Data extracted from a collection
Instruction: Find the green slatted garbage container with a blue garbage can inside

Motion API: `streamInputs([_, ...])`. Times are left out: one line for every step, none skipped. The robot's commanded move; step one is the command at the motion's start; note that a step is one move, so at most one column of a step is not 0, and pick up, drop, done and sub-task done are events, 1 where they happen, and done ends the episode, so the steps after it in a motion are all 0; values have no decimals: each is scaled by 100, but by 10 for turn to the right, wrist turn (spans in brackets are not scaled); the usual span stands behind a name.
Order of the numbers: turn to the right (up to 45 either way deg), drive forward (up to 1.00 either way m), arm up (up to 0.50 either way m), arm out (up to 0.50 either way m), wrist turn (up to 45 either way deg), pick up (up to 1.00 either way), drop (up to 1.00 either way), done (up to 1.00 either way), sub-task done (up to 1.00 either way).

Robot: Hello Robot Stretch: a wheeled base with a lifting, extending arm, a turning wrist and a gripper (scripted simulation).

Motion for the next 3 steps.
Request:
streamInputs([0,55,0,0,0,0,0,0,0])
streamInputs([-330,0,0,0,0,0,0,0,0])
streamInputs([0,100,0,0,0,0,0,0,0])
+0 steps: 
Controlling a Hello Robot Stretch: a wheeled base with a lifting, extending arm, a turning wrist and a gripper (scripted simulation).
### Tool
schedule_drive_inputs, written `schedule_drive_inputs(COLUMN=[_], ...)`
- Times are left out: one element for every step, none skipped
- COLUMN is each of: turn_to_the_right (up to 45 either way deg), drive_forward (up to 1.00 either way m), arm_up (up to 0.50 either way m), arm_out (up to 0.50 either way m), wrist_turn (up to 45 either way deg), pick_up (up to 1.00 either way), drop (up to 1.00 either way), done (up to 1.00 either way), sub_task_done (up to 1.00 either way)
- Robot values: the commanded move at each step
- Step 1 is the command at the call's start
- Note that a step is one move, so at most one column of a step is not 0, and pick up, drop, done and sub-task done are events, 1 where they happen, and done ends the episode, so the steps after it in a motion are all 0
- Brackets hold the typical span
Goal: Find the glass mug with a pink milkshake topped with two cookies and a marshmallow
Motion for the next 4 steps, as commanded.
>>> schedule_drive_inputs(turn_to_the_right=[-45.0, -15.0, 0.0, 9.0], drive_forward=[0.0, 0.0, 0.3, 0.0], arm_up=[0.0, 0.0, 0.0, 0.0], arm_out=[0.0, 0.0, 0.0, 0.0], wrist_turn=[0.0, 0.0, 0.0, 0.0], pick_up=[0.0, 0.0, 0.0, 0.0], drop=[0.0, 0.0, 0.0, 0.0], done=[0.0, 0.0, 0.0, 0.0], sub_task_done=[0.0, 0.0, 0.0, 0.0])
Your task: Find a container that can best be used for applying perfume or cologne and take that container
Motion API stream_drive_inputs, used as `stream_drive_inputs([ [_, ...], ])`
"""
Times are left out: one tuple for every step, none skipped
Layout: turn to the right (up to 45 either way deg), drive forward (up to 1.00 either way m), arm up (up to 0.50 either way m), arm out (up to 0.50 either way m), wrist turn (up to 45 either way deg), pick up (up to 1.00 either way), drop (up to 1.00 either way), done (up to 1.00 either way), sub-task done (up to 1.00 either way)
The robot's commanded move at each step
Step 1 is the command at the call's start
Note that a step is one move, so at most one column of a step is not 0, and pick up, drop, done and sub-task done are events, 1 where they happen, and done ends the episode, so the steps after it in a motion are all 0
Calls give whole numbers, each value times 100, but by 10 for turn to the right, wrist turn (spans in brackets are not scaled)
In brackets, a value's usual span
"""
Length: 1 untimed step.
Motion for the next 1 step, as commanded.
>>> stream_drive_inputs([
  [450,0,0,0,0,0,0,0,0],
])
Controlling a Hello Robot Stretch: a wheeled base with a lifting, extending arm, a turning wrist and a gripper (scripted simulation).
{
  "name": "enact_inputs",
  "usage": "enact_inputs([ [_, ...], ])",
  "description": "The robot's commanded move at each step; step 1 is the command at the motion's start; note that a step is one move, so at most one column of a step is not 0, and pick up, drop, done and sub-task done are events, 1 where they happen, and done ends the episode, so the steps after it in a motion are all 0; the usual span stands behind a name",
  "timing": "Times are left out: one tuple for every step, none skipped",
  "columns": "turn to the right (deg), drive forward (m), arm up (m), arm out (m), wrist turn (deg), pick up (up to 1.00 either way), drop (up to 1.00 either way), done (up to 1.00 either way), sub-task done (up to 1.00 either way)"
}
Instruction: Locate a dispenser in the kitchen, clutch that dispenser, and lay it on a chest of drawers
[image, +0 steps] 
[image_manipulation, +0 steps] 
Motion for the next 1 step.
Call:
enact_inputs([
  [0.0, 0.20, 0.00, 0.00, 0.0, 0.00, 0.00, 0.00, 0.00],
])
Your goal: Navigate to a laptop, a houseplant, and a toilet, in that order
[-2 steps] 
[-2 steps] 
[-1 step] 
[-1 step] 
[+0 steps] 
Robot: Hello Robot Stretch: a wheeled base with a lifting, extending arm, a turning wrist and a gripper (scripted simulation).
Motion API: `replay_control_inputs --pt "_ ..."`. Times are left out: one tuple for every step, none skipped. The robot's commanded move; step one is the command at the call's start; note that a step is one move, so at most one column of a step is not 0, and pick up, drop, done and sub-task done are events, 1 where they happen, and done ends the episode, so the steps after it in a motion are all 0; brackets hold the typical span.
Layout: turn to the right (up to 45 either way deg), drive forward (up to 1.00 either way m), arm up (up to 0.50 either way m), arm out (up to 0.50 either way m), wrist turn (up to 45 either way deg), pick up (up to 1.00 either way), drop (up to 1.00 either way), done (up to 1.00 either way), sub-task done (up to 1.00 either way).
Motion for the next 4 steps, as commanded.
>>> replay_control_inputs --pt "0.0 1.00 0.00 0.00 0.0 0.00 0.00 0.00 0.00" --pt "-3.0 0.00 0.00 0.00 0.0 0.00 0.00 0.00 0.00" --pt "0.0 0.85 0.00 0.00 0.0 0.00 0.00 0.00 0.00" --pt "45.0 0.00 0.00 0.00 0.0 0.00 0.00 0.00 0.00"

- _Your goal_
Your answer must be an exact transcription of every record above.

- _Exercise result_
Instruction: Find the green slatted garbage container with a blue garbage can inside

Motion API: `streamInputs([_, ...])`. Times are left out: one line for every step, none skipped. The robot's commanded move; step one is the command at the motion's start; note that a step is one move, so at most one column of a step is not 0, and pick up, drop, done and sub-task done are events, 1 where they happen, and done ends the episode, so the steps after it in a motion are all 0; values have no decimals: each is scaled by 100, but by 10 for turn to the right, wrist turn (spans in brackets are not scaled); the usual span stands behind a name.
Order of the numbers: turn to the right (up to 45 either way deg), drive forward (up to 1.00 either way m), arm up (up to 0.50 either way m), arm out (up to 0.50 either way m), wrist turn (up to 45 either way deg), pick up (up to 1.00 either way), drop (up to 1.00 either way), done (up to 1.00 either way), sub-task done (up to 1.00 either way).

Robot: Hello Robot Stretch: a wheeled base with a lifting, extending arm, a turning wrist and a gripper (scripted simulation).

Motion for the next 3 steps.
Request:
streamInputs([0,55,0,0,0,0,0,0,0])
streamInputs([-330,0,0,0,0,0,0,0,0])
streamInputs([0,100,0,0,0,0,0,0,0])
+0 steps: 
Controlling a Hello Robot Stretch: a wheeled base with a lifting, extending arm, a turning wrist and a gripper (scripted simulation).
### Tool
schedule_drive_inputs, written `schedule_drive_inputs(COLUMN=[_], ...)`
- Times are left out: one element for every step, none skipped
- COLUMN is each of: turn_to_the_right (up to 45 either way deg), drive_forward (up to 1.00 either way m), arm_up (up to 0.50 either way m), arm_out (up to 0.50 either way m), wrist_turn (up to 45 either way deg), pick_up (up to 1.00 either way), drop (up to 1.00 either way), done (up to 1.00 either way), sub_task_done (up to 1.00 either way)
- Robot values: the commanded move at each step
- Step 1 is the command at the call's start
- Note that a step is one move, so at most one column of a step is not 0, and pick up, drop, done and sub-task done are events, 1 where they happen, and done ends the episode, so the steps after it in a motion are all 0
- Brackets hold the typical span
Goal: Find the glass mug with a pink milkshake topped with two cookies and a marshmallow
Motion for the next 4 steps, as commanded.
>>> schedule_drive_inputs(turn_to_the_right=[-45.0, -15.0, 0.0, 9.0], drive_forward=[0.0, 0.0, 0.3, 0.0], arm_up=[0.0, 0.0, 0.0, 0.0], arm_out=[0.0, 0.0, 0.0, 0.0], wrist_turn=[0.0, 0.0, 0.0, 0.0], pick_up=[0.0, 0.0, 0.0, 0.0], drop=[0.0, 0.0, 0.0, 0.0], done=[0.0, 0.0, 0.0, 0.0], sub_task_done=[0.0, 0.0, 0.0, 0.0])
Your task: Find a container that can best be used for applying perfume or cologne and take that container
Motion API stream_drive_inputs, used as `stream_drive_inputs([ [_, ...], ])`
"""
Times are left out: one tuple for every step, none skipped
Layout: turn to the right (up to 45 either way deg), drive forward (up to 1.00 either way m), arm up (up to 0.50 either way m), arm out (up to 0.50 either way m), wrist turn (up to 45 either way deg), pick up (up to 1.00 either way), drop (up to 1.00 either way), done (up to 1.00 either way), sub-task done (up to 1.00 either way)
The robot's commanded move at each step
Step 1 is the command at the call's start
Note that a step is one move, so at most one column of a step is not 0, and pick up, drop, done and sub-task done are events, 1 where they happen, and done ends the episode, so the steps after it in a motion are all 0
Calls give whole numbers, each value times 100, but by 10 for turn to the right, wrist turn (spans in brackets are not scaled)
In brackets, a value's usual span
"""
Length: 1 untimed step.
Motion for the next 1 step, as commanded.
>>> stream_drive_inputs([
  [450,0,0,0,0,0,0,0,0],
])
Controlling a Hello Robot Stretch: a wheeled base with a lifting, extending arm, a turning wrist and a gripper (scripted simulation).
{
  "name": "enact_inputs",
  "usage": "enact_inputs([ [_, ...], ])",
  "description": "The robot's commanded move at each step; step 1 is the command at the motion's start; note that a step is one move, so at most one column of a step is not 0, and pick up, drop, done and sub-task done are events, 1 where they happen, and done ends the episode, so the steps after it in a motion are all 0; the usual span stands behind a name",
  "timing": "Times are left out: one tuple for every step, none skipped",
  "columns": "turn to the right (deg), drive forward (m), arm up (m), arm out (m), wrist turn (deg), pick up (up to 1.00 either way), drop (up to 1.00 either way), done (up to 1.00 either way), sub-task done (up to 1.00 either way)"
}
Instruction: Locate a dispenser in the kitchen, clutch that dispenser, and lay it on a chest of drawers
[image, +0 steps] 
[image_manipulation, +0 steps] 
Motion for the next 1 step.
Call:
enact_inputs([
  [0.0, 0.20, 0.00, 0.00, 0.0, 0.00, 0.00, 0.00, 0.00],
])
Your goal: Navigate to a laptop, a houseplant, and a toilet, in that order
[-2 steps] 
[-2 steps] 
[-1 step] 
[-1 step] 
[+0 steps] 
Robot: Hello Robot Stretch: a wheeled base with a lifting, extending arm, a turning wrist and a gripper (scripted simulation).
Motion API: `replay_control_inputs --pt "_ ..."`. Times are left out: one tuple for every step, none skipped. The robot's commanded move; step one is the command at the call's start; note that a step is one move, so at most one column of a step is not 0, and pick up, drop, done and sub-task done are events, 1 where they happen, and done ends the episode, so the steps after it in a motion are all 0; brackets hold the typical span.
Layout: turn to the right (up to 45 either way deg), drive forward (up to 1.00 either way m), arm up (up to 0.50 either way m), arm out (up to 0.50 either way m), wrist turn (up to 45 either way deg), pick up (up to 1.00 either way), drop (up to 1.00 either way), done (up to 1.00 either way), sub-task done (up to 1.00 either way).
Motion for the next 4 steps, as commanded.
>>> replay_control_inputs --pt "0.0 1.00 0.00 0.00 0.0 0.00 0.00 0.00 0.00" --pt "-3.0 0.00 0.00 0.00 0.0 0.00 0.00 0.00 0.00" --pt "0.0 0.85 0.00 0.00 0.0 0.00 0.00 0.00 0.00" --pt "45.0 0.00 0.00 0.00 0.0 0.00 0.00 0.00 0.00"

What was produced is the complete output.